Work to be completed: Only the lines from the start of the material through the line containing "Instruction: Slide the" are to be extracted, exactly as they appear.

Data extract:
[Start of Attachment]

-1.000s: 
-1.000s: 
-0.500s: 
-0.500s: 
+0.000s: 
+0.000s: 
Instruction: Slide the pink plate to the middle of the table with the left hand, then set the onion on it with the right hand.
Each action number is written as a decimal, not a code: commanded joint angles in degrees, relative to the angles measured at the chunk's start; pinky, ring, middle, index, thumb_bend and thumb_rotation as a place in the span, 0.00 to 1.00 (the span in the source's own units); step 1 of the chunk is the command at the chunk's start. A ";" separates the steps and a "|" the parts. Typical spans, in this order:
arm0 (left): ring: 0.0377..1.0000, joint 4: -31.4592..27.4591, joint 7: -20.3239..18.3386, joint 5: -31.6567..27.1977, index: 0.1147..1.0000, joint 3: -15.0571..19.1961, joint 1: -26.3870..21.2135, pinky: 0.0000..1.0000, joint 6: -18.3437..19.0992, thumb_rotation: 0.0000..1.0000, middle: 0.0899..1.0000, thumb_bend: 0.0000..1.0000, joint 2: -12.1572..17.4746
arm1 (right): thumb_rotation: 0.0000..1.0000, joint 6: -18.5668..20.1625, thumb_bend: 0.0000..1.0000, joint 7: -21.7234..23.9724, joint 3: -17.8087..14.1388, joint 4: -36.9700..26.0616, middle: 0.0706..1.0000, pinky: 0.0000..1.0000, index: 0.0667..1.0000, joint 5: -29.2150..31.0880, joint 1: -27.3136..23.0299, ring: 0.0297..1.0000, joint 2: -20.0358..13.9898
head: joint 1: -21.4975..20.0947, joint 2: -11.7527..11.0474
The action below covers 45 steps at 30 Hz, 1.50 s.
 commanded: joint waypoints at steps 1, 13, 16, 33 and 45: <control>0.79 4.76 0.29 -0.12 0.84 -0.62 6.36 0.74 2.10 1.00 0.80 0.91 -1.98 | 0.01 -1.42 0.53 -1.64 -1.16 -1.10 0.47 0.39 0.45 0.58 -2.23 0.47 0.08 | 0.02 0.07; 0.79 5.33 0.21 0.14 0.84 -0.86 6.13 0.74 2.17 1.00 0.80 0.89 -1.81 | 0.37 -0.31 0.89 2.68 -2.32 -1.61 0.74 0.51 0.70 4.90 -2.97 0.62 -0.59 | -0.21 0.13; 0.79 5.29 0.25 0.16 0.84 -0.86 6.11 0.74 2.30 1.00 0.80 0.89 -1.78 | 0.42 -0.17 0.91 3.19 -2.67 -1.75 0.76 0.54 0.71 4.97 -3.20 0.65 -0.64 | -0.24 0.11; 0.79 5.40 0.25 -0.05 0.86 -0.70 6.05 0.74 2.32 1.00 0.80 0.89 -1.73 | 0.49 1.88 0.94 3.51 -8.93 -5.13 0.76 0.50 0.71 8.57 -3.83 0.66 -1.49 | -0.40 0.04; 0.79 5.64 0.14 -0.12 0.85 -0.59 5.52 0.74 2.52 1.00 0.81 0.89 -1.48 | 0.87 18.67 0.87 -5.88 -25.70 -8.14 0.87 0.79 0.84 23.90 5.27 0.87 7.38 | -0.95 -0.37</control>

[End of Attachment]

Result for this task:
-1.000s: 
-1.000s: 
-0.500s: 
-0.500s: 
+0.000s: 
+0.000s: 
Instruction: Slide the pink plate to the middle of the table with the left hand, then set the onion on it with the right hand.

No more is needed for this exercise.